-- EXERCISE --
Set out exactly, line by line, the stretch of data below that begins at the line containing "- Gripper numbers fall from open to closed" and ends at the line containing "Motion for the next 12", with both ends kept.

-- Source data --
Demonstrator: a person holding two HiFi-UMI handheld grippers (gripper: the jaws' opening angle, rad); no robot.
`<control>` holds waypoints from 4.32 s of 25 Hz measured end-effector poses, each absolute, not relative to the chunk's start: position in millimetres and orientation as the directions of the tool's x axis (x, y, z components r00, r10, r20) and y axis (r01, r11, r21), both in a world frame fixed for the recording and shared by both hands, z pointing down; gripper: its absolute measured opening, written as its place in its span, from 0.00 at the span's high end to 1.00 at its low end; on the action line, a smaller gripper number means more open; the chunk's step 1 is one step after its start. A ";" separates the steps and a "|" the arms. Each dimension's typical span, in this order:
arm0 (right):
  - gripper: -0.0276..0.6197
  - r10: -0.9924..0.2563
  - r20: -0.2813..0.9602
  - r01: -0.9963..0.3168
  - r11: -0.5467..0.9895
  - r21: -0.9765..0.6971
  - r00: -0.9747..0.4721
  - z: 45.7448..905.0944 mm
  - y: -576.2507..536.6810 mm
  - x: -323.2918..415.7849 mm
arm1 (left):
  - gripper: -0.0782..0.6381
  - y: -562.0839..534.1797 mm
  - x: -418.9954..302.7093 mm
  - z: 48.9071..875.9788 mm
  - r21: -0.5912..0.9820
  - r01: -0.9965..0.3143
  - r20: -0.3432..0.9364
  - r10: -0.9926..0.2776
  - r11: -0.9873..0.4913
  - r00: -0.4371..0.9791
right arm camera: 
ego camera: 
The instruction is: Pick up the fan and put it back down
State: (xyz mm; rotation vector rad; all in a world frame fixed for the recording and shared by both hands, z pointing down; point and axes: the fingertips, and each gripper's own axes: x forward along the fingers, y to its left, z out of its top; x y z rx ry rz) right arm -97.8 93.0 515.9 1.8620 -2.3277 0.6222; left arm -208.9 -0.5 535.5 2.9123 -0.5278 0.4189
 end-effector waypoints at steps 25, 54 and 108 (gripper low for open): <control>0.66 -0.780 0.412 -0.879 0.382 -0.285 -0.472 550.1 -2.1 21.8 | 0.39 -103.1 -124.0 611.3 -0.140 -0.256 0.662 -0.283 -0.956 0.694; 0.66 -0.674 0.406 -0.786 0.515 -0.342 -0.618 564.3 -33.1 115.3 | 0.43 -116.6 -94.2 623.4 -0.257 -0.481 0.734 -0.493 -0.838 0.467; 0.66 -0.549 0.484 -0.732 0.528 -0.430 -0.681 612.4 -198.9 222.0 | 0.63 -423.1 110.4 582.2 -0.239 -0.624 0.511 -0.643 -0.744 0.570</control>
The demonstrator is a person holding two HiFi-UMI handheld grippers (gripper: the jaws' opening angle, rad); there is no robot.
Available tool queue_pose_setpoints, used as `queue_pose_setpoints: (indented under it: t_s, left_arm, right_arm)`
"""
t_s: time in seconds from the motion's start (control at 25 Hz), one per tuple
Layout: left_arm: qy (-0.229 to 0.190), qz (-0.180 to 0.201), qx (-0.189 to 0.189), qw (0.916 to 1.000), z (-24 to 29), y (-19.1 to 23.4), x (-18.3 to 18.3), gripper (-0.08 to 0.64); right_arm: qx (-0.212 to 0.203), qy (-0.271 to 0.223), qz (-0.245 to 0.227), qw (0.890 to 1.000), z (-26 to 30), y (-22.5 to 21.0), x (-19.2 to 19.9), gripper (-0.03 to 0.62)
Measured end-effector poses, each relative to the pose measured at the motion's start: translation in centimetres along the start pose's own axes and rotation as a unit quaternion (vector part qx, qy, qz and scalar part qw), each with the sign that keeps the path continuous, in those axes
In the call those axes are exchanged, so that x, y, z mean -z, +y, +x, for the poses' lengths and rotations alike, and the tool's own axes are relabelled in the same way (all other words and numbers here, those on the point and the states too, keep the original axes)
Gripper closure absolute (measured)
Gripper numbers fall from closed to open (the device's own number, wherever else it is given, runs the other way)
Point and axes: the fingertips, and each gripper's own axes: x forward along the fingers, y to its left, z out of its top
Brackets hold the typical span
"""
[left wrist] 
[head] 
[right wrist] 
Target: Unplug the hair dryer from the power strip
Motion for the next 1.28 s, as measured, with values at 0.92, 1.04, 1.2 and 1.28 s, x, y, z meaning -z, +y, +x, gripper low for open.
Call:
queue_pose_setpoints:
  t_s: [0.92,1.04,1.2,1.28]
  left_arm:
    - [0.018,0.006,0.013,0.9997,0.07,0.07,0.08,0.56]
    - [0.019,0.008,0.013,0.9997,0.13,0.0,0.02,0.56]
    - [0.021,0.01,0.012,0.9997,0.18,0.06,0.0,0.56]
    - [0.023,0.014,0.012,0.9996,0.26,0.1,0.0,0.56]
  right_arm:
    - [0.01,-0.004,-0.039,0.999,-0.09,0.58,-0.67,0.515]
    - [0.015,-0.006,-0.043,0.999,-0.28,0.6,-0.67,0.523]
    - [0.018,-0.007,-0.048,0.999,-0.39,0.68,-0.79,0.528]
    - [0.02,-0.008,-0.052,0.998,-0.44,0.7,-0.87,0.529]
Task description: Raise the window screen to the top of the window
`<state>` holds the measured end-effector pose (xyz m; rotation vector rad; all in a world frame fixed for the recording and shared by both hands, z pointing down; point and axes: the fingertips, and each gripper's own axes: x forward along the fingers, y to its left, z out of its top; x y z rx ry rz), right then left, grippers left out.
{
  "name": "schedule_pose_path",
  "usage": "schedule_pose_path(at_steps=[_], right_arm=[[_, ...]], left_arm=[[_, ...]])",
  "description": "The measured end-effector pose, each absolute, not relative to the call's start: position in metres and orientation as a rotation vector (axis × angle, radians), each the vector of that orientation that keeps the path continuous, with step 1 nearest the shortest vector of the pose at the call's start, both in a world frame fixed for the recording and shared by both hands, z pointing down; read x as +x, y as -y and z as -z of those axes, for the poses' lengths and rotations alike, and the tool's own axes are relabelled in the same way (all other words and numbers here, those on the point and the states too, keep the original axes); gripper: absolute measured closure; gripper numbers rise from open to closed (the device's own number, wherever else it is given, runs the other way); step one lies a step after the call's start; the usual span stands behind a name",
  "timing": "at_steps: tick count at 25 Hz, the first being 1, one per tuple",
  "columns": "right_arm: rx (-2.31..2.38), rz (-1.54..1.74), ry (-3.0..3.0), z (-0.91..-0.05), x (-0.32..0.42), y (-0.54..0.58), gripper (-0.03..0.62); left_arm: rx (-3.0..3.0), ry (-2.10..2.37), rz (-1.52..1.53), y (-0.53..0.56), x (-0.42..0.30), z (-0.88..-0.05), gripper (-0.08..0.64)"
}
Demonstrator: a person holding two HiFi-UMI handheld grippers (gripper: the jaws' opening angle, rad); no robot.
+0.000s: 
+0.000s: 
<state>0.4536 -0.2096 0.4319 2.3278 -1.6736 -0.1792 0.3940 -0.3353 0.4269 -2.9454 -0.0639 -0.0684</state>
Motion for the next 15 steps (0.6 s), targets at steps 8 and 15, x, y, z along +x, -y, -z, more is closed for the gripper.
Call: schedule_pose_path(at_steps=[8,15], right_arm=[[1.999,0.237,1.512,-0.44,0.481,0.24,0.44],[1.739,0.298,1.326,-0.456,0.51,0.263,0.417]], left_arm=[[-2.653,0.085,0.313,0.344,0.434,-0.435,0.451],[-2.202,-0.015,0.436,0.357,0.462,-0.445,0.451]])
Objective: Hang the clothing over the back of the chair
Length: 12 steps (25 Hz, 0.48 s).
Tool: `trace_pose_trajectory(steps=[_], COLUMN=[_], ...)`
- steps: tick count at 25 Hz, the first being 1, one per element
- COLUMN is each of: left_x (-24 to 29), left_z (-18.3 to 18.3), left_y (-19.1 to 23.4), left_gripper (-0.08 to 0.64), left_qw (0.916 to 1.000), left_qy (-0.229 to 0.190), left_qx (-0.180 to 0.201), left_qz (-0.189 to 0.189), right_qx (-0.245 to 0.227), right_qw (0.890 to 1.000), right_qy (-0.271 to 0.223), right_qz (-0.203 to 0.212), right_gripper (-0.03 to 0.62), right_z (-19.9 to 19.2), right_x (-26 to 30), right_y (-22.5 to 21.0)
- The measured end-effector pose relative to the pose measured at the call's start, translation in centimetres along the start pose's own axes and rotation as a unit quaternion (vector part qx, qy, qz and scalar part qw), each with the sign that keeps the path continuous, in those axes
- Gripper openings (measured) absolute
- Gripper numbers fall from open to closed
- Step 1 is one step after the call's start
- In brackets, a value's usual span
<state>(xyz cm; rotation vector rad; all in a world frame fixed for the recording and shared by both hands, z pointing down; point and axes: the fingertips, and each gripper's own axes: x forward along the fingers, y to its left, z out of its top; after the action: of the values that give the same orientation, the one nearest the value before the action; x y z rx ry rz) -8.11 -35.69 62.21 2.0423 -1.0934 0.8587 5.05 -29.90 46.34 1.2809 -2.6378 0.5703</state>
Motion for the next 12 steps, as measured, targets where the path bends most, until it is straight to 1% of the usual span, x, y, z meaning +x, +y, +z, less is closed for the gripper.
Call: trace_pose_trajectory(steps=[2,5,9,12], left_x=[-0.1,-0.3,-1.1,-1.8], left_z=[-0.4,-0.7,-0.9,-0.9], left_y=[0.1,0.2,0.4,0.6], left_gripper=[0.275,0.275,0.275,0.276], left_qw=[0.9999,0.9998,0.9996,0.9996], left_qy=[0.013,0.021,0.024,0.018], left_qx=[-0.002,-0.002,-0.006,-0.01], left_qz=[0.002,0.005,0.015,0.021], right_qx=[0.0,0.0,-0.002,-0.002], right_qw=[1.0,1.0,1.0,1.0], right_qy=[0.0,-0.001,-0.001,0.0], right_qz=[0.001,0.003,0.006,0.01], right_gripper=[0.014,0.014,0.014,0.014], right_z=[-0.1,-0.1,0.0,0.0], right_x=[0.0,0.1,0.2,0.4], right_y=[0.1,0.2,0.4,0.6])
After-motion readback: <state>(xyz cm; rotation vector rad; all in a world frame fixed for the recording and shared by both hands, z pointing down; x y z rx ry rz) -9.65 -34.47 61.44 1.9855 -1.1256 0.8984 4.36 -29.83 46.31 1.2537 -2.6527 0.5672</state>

-- FINISHED TASK --
- Gripper numbers fall from open to closed
- Step 1 is one step after the call's start
- In brackets, a value's usual span
<state>(xyz cm; rotation vector rad; all in a world frame fixed for the recording and shared by both hands, z pointing down; point and axes: the fingertips, and each gripper's own axes: x forward along the fingers, y to its left, z out of its top; after the action: of the values that give the same orientation, the one nearest the value before the action; x y z rx ry rz) -8.11 -35.69 62.21 2.0423 -1.0934 0.8587 5.05 -29.90 46.34 1.2809 -2.6378 0.5703</state>
Motion for the next 12 steps, as measured, targets where the path bends most, until it is straight to 1% of the usual span, x, y, z meaning +x, +y, +z, less is closed for the gripper.

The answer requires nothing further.